● **Try it**
With the pictures left out, copy the listing below exactly.

== Data provided ==

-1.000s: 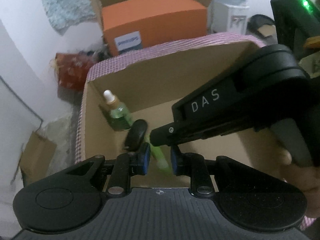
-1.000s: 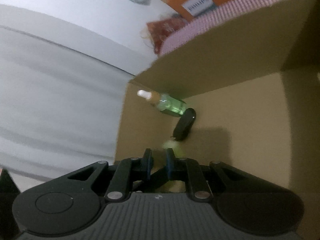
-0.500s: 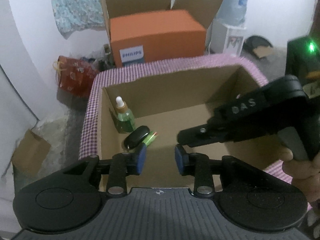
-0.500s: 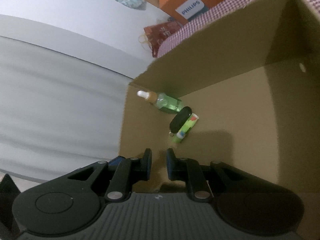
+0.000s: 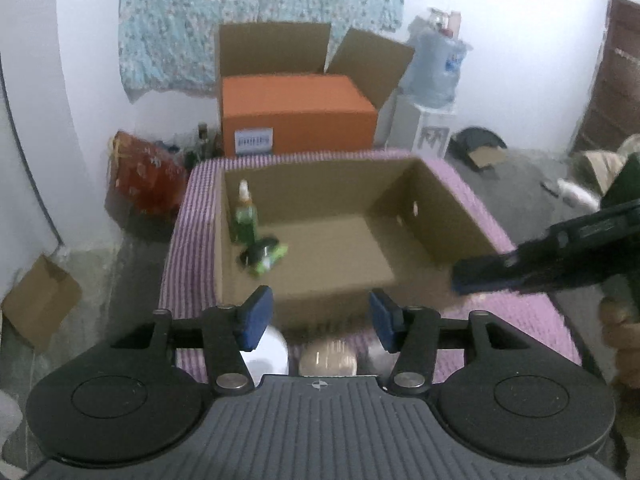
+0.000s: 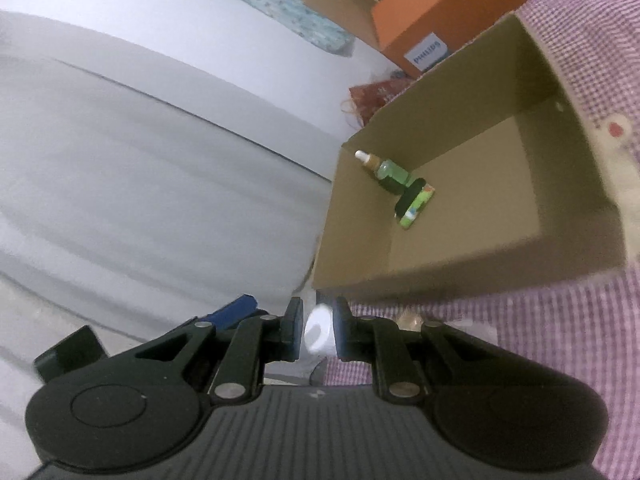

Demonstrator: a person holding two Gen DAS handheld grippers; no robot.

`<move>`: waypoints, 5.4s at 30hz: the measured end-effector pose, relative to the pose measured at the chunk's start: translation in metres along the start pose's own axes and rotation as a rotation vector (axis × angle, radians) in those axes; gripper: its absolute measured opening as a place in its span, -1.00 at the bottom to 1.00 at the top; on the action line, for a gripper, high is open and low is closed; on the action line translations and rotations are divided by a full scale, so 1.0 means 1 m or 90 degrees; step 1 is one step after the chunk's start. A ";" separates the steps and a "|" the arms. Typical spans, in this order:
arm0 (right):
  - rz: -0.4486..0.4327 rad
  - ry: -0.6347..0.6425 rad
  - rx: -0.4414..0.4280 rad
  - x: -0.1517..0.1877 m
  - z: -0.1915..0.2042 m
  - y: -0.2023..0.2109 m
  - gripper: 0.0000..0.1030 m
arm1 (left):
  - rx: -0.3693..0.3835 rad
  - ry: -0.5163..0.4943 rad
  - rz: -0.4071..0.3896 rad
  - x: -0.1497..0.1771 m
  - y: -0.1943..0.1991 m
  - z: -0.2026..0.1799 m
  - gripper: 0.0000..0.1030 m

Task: Organize rigid objects
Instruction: 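Move the right gripper back to the pink plastic lid, then grasp the pink lid by its rim with the right gripper, then carry the pink lid into the box and open the right gripper, then move the right gripper back to the black tape roll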

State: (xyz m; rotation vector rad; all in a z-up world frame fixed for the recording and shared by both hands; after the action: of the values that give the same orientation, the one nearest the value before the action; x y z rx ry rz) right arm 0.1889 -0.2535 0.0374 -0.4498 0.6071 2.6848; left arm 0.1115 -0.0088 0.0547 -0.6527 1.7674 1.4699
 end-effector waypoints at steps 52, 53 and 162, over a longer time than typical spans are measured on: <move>0.029 -0.052 0.211 0.116 -0.060 -0.064 -0.50 | 0.026 -0.114 0.082 0.147 -0.070 -0.035 0.39; 0.031 -0.043 0.218 0.117 -0.059 -0.066 -0.50 | 0.026 -0.116 0.082 0.147 -0.072 -0.034 0.38; -0.099 -0.029 0.104 0.080 -0.056 0.062 -0.47 | 0.026 -0.069 0.035 0.025 -0.016 -0.043 0.63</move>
State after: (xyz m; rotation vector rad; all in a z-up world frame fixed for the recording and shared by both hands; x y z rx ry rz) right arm 0.1058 -0.3105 -0.0191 -0.3747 0.7406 2.4680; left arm 0.0998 -0.0521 0.0284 -0.4984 1.7393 1.4731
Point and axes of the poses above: each gripper's, at about its wrist camera, not at the fingertips, and y roughly against the way its jaws point, z to its left, x to its underside, the point moved 2 cm from there along -y, roughly the way its jaws point, and after that the axes turned 6 degrees about -z, right-handed, at the moved point
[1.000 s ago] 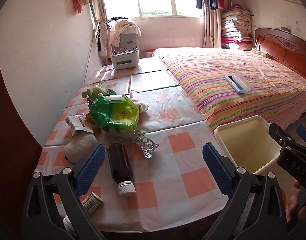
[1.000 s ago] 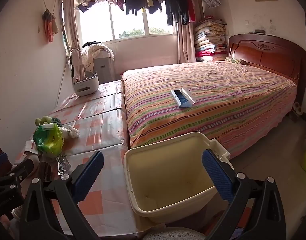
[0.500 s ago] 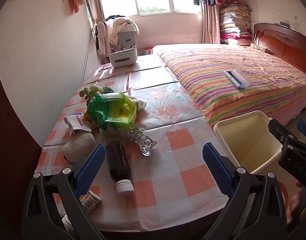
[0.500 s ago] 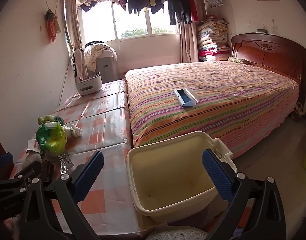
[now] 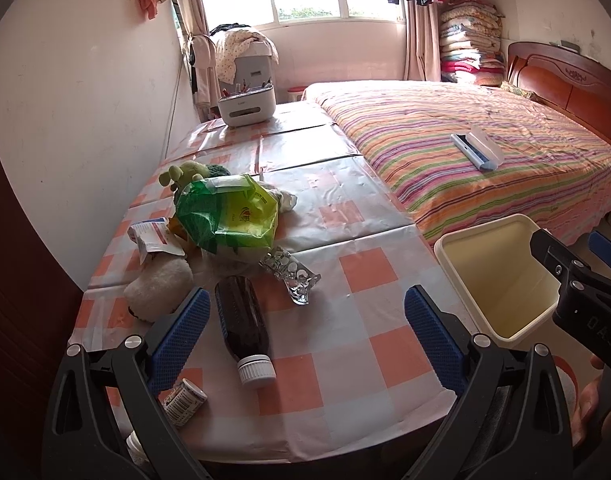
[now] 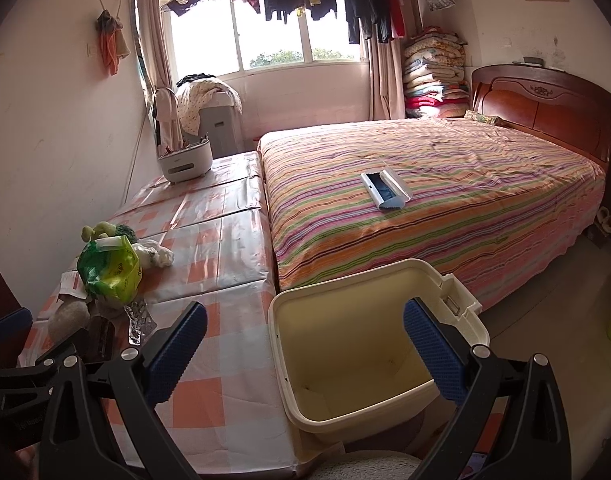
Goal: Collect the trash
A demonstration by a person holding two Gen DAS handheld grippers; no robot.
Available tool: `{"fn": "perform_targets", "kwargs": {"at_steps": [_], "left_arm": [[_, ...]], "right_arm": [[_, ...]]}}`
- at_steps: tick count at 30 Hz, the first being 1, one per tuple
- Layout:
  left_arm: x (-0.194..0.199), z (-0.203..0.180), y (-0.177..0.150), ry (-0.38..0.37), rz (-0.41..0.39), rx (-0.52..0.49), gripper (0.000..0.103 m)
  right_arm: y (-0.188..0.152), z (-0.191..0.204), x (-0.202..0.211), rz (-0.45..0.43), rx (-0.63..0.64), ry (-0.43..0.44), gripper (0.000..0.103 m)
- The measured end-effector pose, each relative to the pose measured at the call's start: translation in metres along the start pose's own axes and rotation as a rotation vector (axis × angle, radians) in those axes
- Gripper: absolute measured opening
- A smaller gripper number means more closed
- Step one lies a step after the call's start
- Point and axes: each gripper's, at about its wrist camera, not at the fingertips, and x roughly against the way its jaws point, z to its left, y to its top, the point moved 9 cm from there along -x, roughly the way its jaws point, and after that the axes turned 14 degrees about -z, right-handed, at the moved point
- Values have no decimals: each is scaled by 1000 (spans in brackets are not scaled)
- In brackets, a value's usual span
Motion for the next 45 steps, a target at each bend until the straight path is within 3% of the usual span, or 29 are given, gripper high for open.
{"fn": "perform_targets", "kwargs": {"at_steps": [45], "left_arm": [[7, 12, -1, 19, -2, 15, 96]], "right_arm": [[5, 21, 0, 5, 16, 33, 96]]}}
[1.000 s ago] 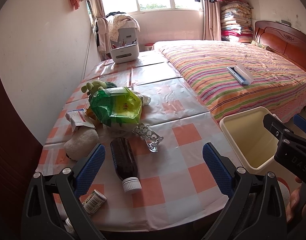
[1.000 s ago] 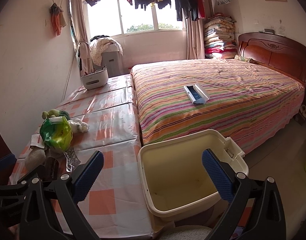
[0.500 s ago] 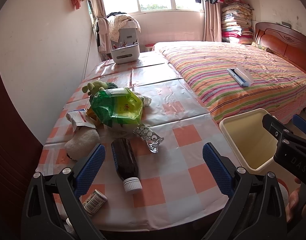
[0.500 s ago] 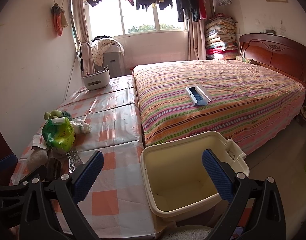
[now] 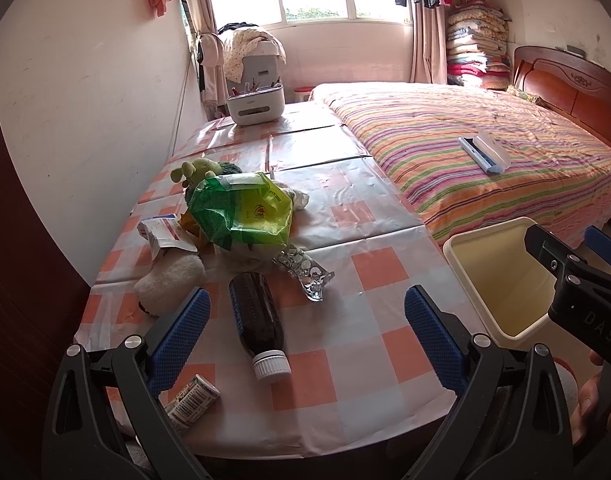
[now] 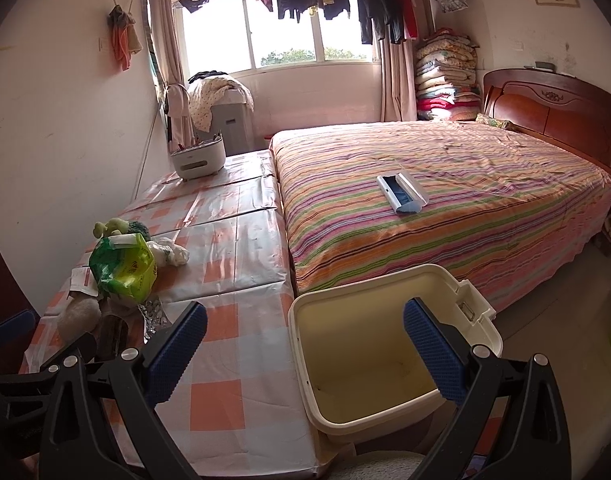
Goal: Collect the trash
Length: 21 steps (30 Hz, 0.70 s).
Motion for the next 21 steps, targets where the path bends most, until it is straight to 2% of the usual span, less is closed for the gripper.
{"fn": "perform_targets", "kwargs": {"at_steps": [21], "left_arm": [[0, 2, -3, 1, 1, -1, 96]], "right_arm": [[-3, -5, -2, 10, 7, -18, 96]]}}
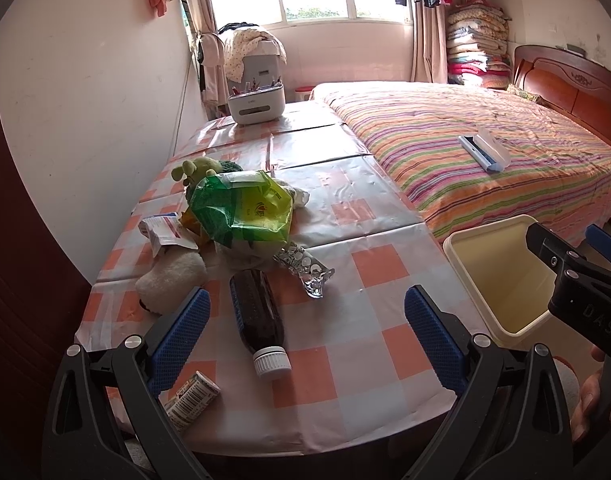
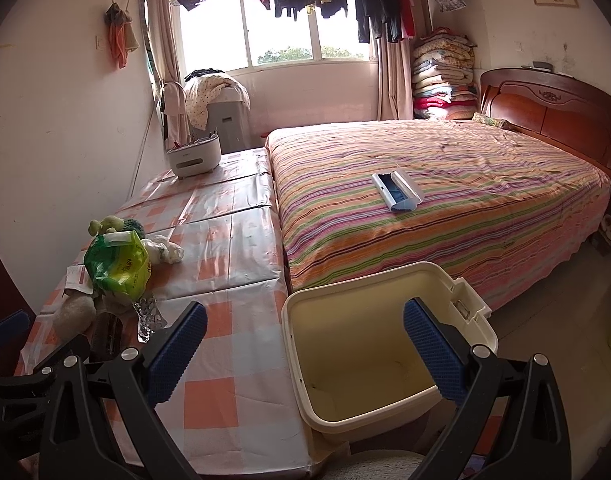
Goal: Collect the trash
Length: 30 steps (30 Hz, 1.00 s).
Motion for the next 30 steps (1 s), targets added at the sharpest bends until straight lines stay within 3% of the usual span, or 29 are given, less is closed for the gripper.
{"fn": "perform_targets", "kwargs": {"at_steps": [13, 30], "left_arm": [[-1, -3, 2, -2, -11, -1, 96], [7, 38, -5, 77, -8, 25, 96]], "right_arm": [[-15, -11, -12, 45, 25, -56, 96], [-24, 14, -16, 60, 31, 28, 96]]}}
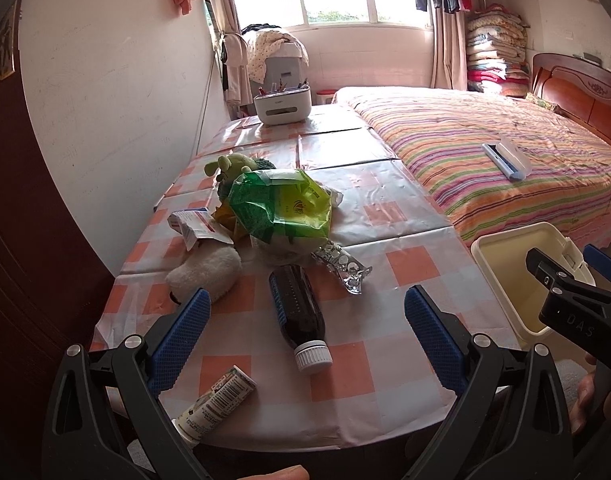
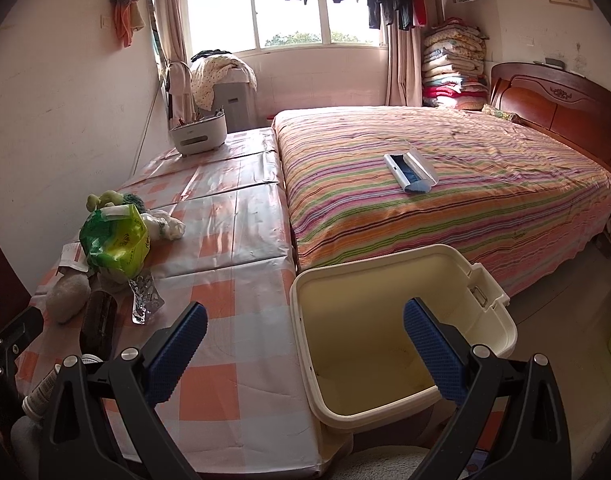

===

● **Solution for this problem**
-1.000s: 
-1.000s: 
-0.500s: 
-0.500s: 
+0.000s: 
+0.000s: 

Demonstrator: a person holding two Gen DAS handheld grippers; no robot.

`<move>`: waypoints, 5.4s at 30hz: the measured end-effector pose, relative to the pose measured at the chunk's start: translation in metres along the start pose's own axes and rotation as a rotation vector (axis × angle, radians) in those axes; gripper: its absolute measured opening as a place in its span, -1.00 at the bottom to 1.00 at the top; on the action line, for a gripper, high is open and low is closed; on the action line translations and rotations are divided by a full scale, so 1.0 means 1 m or 90 degrees; step 1 is one step after the chunk's start. A ";" separates the steps and a "|" the arms. Typical spans, in this order:
arm0 (right):
  - rz: -0.4486..0.4327 rad
  - ry: -0.6347..0.6425 rad
  - rx: -0.4414..0.4280 rad
  - x: -0.1517..0.1877 m
  - z: -0.1915..0.2042 m
  - y: -0.2023..0.2109 m
  - gripper: 0.0000..0.1030 m
arm1 (left):
  - rx: -0.3693..0.3835 rad
  - ry: -0.5163..0.4943 rad
  - rz: -0.4071..0.3896 rad
  - x: -0.1497..0.1771 m
  - y: -0.1943..0.1991 m
  - z: -0.2026..0.1799 m
  - gripper: 0.0000..0.1030 m

Task: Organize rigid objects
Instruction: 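Move the right gripper back to the pink plastic lid, then grasp the pink lid by its rim with the right gripper, then carry the pink lid into the box and open the right gripper, then move the right gripper back to the black tape roll
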
State: (xyz m; rotation vector rad; all in a z-up world frame fixed for the recording and shared by both hands; after the action: of the values that give the same orientation, the one nearest the value before the action; x y z rx ry rz) right arm 0.1889 -0.2535 0.0374 -0.4498 0.6071 2.6848; left arm 0.1115 -0.0088 0.0547 -0.6527 1.7674 1.4699
 end-effector waypoints at steps 52, 53 and 162, over a longer time than typical spans are measured on: <move>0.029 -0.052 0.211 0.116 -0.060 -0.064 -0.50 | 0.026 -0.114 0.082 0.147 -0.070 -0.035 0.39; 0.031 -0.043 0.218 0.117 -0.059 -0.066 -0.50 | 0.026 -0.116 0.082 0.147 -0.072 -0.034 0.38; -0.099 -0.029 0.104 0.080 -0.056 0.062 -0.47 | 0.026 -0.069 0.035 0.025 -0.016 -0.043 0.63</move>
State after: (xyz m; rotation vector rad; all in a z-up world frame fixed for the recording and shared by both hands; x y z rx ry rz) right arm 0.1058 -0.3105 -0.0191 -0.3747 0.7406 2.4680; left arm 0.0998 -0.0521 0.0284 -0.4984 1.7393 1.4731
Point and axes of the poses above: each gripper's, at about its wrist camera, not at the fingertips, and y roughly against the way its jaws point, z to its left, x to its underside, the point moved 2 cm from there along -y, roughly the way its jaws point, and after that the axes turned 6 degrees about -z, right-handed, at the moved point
[1.000 s ago] 
[1.000 s ago] 
[0.500 s ago] 
[0.500 s ago] 
[now] 
[now] 
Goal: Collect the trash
A demonstration by a person holding two Gen DAS handheld grippers; no robot.
Available tool: `{"fn": "perform_targets", "kwargs": {"at_steps": [_], "left_arm": [[_, ...]], "right_arm": [[_, ...]]}}`
- at_steps: tick count at 30 Hz, the first being 1, one per tuple
- Layout:
  left_arm: x (-0.194..0.199), z (-0.203..0.180), y (-0.177..0.150), ry (-0.38..0.37), rz (-0.41..0.39), rx (-0.52..0.49), gripper (0.000..0.103 m)
  right_arm: y (-0.188..0.152), z (-0.191..0.204), x (-0.202..0.211), rz (-0.45..0.43), rx (-0.63..0.64), ry (-0.43..0.44), gripper (0.000..0.103 m)
- The measured end-effector pose, each relative to the pose measured at the call's start: translation in metres along the start pose's own axes and rotation as a rotation vector (axis × angle, radians) in those axes
- Gripper: absolute measured opening
- A smaller gripper number means more closed
- Step one lies a step after the call's start
- Point and axes: each gripper's, at about its wrist camera, not at the fingertips, and x roughly against the way its jaws point, z to its left, y to its top, the point moved 9 cm from there along -x, roughly the way its jaws point, and after that the axes turned 14 degrees about -z, right-handed, at the moved point
- Values have no decimals: each is scaled by 1000 (spans in brackets are not scaled)
- In brackets, a value's usual span
Motion for the next 45 steps, a target at each bend until the straight path is within 3% of the usual span, or 29 are given, gripper high for open.
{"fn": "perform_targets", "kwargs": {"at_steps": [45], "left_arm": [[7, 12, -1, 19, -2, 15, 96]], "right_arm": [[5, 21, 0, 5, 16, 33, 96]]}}
[1.000 s ago] 
[1.000 s ago] 
[0.500 s ago] 
[0.500 s ago] 
[now] 
[now] 
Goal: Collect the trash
Length: 21 steps (30 Hz, 0.70 s).
Motion for the next 21 steps, targets where the path bends most, until it is straight to 2% of the usual span, less is closed for the gripper.
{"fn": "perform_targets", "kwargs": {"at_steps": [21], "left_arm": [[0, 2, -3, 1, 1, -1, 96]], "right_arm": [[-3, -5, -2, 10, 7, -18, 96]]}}
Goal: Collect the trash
Length: 30 steps (30 Hz, 1.00 s).
Motion for the next 30 steps (1 s), targets added at the sharpest bends until straight lines stay within 3% of the usual span, or 29 are given, less is closed for the gripper.
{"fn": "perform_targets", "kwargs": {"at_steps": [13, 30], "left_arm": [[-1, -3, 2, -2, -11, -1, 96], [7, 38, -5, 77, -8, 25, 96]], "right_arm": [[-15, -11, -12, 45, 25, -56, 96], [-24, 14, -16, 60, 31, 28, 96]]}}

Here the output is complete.